Gluten is found in the most popular noodle products, but it is possible to enjoy our favorite noodle dishes despite gluten sensitivity. Soba noodles are a Japanese originating variety made with buckwheat, which, despite the name of the flour, do not have wheat gluten in them. Soba comes in packaging much like pasta noodles and can be eaten in both cold and hot dishes after boiling and straining. The word soba is also used to describe any thin noodle variety in Japan, so be sure to check the label for ingredients before preparing.

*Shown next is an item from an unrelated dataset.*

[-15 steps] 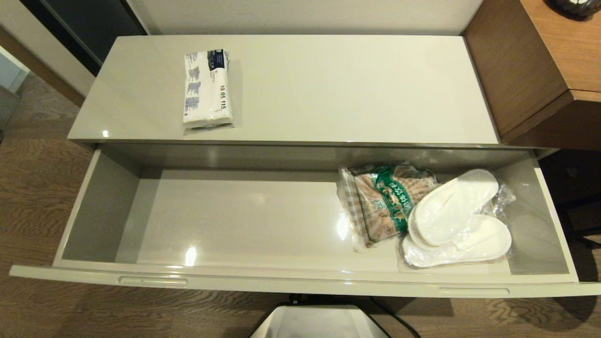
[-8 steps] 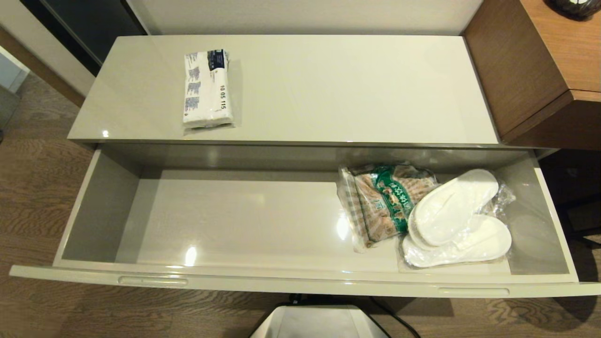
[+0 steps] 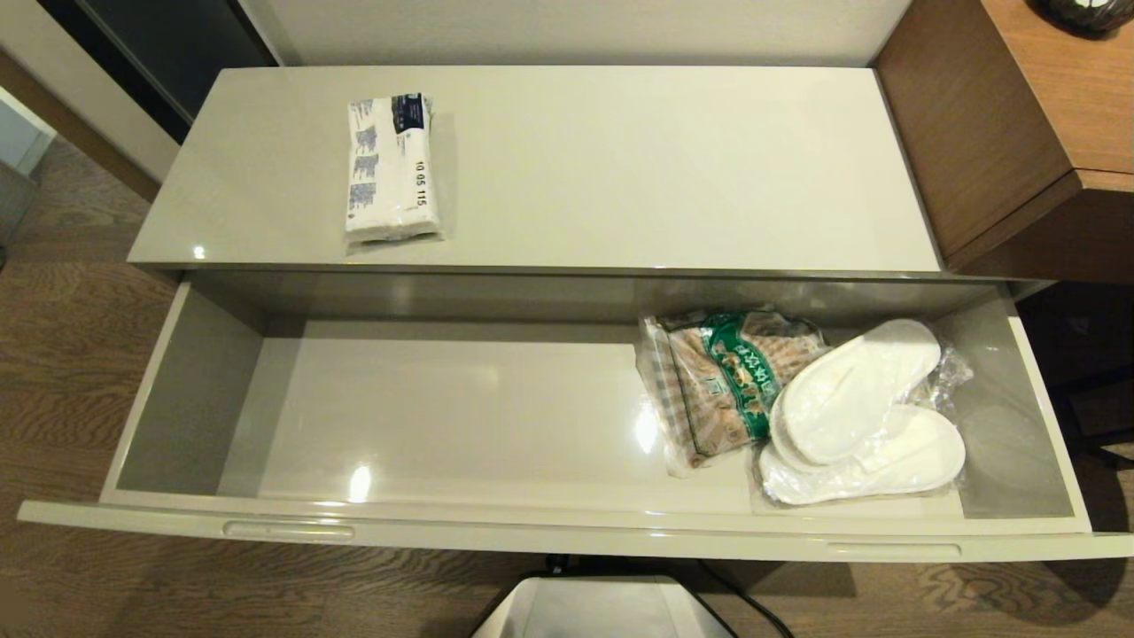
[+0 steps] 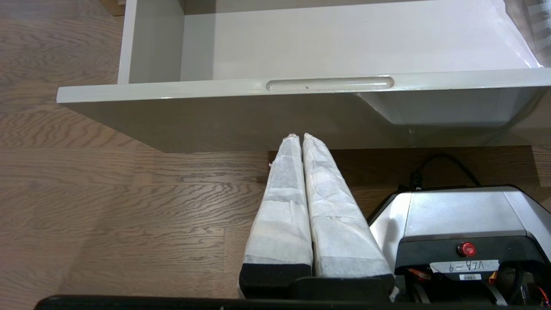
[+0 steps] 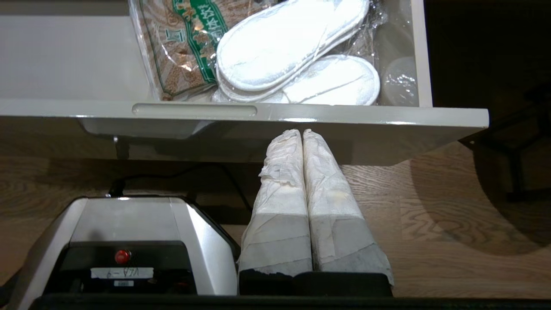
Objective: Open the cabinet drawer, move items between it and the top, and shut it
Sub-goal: Take out the disposable slippers from the drawer
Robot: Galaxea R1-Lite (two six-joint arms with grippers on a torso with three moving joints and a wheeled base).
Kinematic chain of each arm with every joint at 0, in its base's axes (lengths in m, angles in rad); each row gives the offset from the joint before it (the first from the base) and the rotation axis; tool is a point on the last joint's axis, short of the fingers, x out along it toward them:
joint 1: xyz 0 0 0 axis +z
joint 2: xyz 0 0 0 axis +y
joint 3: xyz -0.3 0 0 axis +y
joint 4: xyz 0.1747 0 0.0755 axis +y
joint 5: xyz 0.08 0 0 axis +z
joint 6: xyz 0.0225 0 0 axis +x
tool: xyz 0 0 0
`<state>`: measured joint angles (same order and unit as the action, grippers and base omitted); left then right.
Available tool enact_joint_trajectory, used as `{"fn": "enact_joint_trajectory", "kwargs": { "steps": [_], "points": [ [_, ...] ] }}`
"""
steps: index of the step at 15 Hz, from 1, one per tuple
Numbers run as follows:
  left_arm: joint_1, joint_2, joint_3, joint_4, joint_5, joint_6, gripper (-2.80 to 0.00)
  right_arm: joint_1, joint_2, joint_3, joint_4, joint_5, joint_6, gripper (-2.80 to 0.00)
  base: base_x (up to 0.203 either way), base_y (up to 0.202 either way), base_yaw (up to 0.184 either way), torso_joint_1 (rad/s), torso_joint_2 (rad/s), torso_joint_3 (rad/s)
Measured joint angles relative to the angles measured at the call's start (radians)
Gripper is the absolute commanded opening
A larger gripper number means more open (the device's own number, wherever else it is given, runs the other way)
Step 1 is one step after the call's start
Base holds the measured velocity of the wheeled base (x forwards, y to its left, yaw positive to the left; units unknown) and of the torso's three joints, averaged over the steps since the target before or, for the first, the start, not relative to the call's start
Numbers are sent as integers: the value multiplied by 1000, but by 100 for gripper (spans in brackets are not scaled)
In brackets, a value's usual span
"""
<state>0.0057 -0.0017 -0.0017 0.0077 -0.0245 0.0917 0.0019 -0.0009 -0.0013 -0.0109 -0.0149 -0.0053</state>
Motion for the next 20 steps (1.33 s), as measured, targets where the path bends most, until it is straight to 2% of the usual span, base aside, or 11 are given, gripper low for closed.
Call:
{"fn": "enact_joint_trajectory", "kwargs": {
  "steps": [1, 3, 5, 7, 9, 12, 14, 15, 17, 19, 20],
  "points": [
    [0, 0, 0, 0, 0, 1, -280, 0, 0, -17, 9, -1, 5, -280, 0, 0, 0, 0, 0, 0],
    [0, 0, 0, 0, 0, 0, -280, 0, 0, -153, 94, 14, 37, -280, 0, 0, 0, 0, 0, 0],
    [0, 0, 0, 0, 0, 1, -280, 0, 0, -401, 281, 76, 95, -280, 0, 0, 0, 0, 0, 0],
    [0, 0, 0, 0, 0, 0, -280, 0, 0, -620, 518, 173, 165, -280, 0, 0, 0, 0, 0, 0],
    [0, 0, 0, 0, 0, 0, -280, 0, 0, -722, 694, 263, 217, -280, 0, 0, 0, 0, 0, 0],
    [0, 0, 0, 0, 0, 0, -280, 0, 0, -783, 685, 333, 231, -280, 0, 0, 0, 0, 0, 0],
    [0, 0, 0, 0, 0, 0, -280, 0, 16, -831, 684, 333, 249, -280, 0, 0, 0, 0, 0, 0],
    [0, 0, 0, 0, 0, 0, -280, 0, 50, -888, 685, 329, 292, -280, 0, 0, 0, 0, 0, 0],
    [0, 0, 0, 0, 0, 0, -280, -3, 172, -1054, 698, 297, 434, -280, 0, 0, 0, 0, 0, 0],
    [0, 0, 0, 0, 0, 0, -280, -10, 311, -1159, 758, 206, 574, -280, 0, 0, 0, 0, 0, 0],
    [0, 0, 0, 0, 0, 0, -280, -13, 372, -1186, 804, 164, 614, -280, 0, 0, 0, 0, 0, 0]
  ]
}}
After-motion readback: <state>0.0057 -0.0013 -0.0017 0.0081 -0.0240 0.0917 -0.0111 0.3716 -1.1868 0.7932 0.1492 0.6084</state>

All rice noodles are also naturally egg, soy, and gluten-free. Rice noodles are widely used in many Asian cuisines , from the rice vermicelli in our beloved Pho, to the thicker noodles in Pad Thai or the thinner ones in Pancit, and the fried rice noodles in other dishes. Similar are the cellophane or glass noodles that are made from mung bean or other starch and water. They are sometimes called Chinese vermicelli or clear noodles, hence their translucent appearance. The noodles can be adapted into other dishes and take in the wonderful flavors of their sauces or base. If pasta in its bounty of different shapes is needed, there are many gluten-free choices being produced. A variety of brands is creating pastas out of quinoa, corn, and also rice flours. It may not be the original pasta recipe, but the alternatives are made to taste and act just like the original.

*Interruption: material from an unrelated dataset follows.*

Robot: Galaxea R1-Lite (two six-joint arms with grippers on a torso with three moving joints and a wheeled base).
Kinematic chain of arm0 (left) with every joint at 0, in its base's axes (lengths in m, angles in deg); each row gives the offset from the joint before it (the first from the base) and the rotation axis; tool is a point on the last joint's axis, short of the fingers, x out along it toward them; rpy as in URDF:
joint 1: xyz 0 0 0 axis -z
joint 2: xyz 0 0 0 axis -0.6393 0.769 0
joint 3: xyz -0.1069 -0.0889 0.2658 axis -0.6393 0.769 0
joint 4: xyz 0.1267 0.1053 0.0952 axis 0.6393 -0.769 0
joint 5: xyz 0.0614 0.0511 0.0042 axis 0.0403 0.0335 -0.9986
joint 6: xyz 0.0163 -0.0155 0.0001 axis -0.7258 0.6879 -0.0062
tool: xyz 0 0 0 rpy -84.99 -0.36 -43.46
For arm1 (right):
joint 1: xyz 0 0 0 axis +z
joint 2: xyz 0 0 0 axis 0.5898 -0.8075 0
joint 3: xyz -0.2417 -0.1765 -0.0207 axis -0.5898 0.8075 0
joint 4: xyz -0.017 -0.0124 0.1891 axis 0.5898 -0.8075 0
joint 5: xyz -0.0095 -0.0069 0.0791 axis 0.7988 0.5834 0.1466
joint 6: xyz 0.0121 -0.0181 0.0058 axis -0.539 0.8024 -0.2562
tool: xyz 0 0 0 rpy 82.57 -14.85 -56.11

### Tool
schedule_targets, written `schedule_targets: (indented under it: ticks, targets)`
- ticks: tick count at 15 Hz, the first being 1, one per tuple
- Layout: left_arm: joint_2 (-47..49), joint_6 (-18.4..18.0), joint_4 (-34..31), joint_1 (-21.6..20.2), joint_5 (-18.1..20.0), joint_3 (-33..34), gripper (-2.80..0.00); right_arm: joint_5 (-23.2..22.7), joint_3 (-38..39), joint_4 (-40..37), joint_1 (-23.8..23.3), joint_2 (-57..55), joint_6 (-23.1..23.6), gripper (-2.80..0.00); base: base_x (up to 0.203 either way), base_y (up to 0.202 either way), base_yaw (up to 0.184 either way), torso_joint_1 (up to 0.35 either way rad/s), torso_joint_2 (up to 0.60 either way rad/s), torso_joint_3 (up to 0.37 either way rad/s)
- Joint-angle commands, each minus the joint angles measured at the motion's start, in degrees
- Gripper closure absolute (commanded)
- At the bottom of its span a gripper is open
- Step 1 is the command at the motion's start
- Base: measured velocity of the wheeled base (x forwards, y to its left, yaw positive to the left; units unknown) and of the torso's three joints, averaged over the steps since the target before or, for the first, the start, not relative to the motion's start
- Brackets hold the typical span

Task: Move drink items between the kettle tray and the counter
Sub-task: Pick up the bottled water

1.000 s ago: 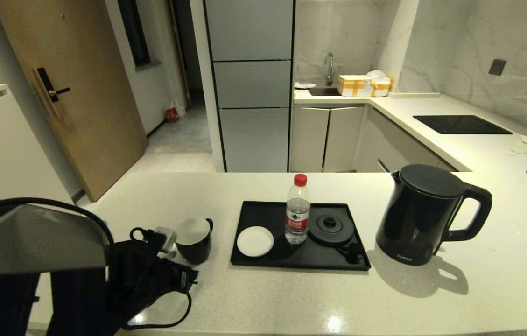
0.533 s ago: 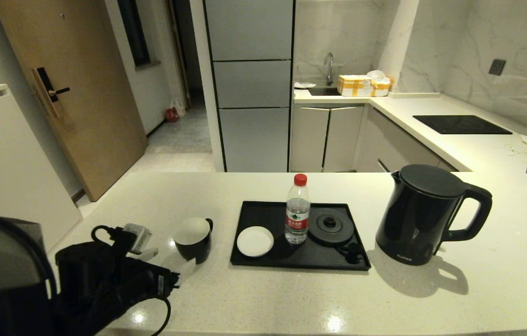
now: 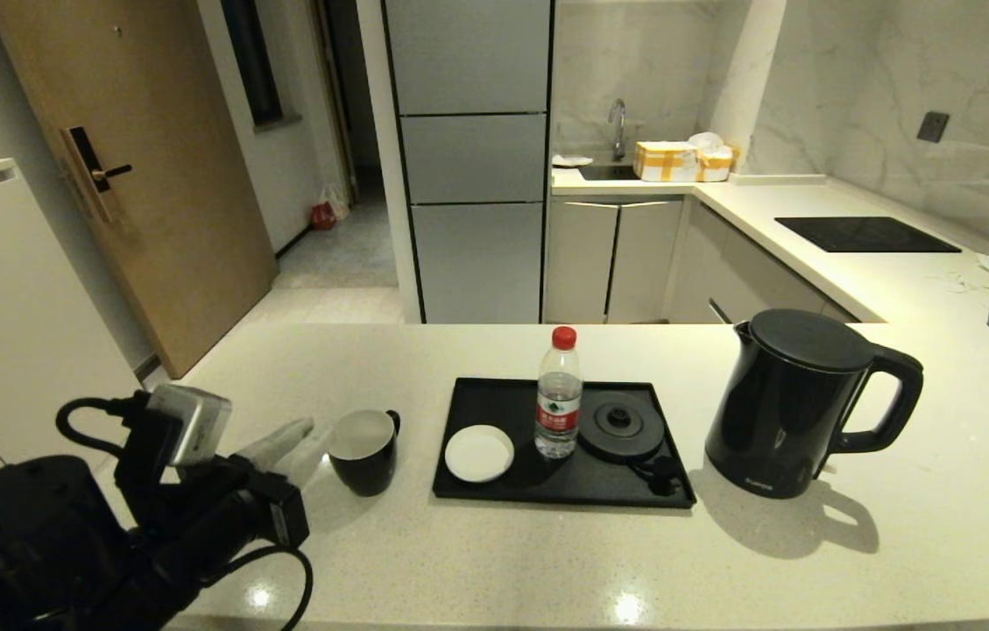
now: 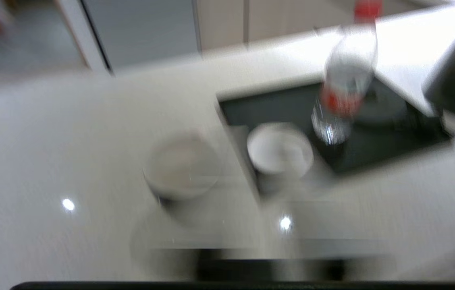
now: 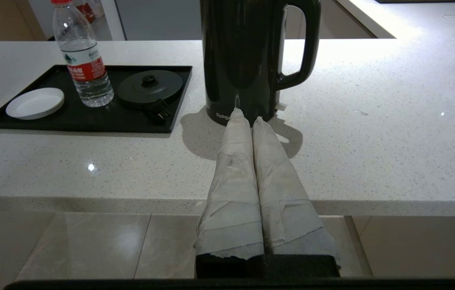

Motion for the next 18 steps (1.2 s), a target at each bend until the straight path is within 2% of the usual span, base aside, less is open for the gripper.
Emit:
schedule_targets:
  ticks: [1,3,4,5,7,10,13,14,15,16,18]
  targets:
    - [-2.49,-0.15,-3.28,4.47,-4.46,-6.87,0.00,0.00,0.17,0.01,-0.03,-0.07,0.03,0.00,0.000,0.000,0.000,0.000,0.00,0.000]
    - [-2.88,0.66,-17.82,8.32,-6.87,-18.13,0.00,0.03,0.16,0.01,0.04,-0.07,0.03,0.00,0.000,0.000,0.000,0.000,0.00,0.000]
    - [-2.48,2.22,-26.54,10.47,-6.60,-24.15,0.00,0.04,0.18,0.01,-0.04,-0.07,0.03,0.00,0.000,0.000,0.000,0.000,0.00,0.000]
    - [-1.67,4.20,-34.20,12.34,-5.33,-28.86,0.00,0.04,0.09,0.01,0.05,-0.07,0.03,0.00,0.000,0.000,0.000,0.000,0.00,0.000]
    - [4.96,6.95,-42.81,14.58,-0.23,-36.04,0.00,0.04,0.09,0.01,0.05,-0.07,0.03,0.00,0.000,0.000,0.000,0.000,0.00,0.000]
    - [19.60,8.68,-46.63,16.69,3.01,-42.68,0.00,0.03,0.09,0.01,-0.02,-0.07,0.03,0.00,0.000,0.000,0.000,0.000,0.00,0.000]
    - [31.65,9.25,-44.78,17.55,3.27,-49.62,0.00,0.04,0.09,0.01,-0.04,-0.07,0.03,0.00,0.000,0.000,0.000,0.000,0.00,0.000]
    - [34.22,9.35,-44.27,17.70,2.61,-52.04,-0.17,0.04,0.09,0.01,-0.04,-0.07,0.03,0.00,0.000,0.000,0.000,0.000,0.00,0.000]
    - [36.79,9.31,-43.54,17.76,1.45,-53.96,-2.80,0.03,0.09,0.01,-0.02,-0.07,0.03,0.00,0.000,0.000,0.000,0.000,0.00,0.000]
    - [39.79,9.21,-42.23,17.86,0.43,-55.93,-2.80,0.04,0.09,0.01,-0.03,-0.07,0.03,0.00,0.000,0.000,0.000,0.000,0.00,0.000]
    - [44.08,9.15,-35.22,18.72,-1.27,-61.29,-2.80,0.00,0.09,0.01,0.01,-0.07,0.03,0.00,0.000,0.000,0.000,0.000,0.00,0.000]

Noodles that are free of wheat and egg, but include soy are shirataki noodles made from tofu. These noodles are especially known for being low in fat, carbs, and overall calories and can be used just like any other noodles now that they come in different noodle sizes and shapes. If soy is of concern, there is another type of shirataki noodles that are made from a certain type of white yams. These yam shirataki noodles even claim to be calorie-free, since they contain are made of an indigestible fiber in the yam starch. These shirataki noodles are found packaged with liquid in the refrigerated section of supermarkets and can be used straight from the bag, rinsed, or cooked again.

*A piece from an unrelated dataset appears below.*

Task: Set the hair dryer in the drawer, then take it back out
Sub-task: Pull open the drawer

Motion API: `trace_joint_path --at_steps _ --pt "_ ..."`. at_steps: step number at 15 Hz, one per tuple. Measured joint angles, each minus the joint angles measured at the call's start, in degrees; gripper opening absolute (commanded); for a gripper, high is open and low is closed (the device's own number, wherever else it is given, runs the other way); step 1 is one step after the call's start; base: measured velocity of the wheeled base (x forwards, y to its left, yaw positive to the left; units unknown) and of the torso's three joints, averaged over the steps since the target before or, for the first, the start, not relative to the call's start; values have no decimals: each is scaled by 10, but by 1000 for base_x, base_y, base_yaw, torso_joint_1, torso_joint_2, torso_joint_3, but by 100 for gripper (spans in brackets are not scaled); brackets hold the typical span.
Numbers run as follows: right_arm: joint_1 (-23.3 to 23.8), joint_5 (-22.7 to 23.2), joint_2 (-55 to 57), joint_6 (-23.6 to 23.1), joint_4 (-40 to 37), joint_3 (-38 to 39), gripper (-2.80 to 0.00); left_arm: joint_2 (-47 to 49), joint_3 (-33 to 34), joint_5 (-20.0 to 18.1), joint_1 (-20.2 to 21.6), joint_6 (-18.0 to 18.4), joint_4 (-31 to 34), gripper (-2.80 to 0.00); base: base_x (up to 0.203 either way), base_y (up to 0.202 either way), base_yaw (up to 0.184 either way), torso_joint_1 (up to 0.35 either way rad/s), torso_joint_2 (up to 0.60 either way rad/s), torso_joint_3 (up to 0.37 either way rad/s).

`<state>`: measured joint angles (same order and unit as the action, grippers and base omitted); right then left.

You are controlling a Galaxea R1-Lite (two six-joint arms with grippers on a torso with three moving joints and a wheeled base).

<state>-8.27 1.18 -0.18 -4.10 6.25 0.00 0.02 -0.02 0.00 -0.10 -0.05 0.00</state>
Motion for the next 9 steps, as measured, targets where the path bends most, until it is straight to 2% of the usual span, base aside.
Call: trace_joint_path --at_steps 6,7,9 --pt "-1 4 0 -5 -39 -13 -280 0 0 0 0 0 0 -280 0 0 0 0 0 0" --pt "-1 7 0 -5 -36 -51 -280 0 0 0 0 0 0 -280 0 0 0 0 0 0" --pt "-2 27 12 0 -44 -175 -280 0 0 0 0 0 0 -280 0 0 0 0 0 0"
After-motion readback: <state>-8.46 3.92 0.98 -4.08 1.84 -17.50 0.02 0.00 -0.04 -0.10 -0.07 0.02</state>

Even safer to eat are noodles made from vegetables, free from all eight top allergens in food. Surely spaghetti squash is not named as such for no reason. Once roasted and scraped from the rind, the inside of a spaghetti squash is as good of spaghetti as any egg noodle. Zucchini or yellow squash noodles, also called zoodles, are also growing in popularity, especially with the rise of vegetable spiralizers. These can be eaten raw and with any sauce just like other noodles. Zoodles are a delight when eaten cold with a great pesto. The same can be done with cucumber and just a simple mandolin or thin slicing. Moreover, zucchinis, and eggplants too, can be sliced like thick planks and be used as lasagna pieces. Kelp noodles are also gaining popularity in Japan and the health community as gluten-free alternative for ramen and other noodles. Even fresh fruit can be shredded and eaten in sweeter noodle dishes.
When needed, noodle alternatives are definitely available so that anyone can eat it. Even if someone does not have a sensitivity to the noodles, it may be even more healthful to try one of the other alternatives to the classic noodle. There are many ways to highlight a dish with a non-classic noodle combination in use.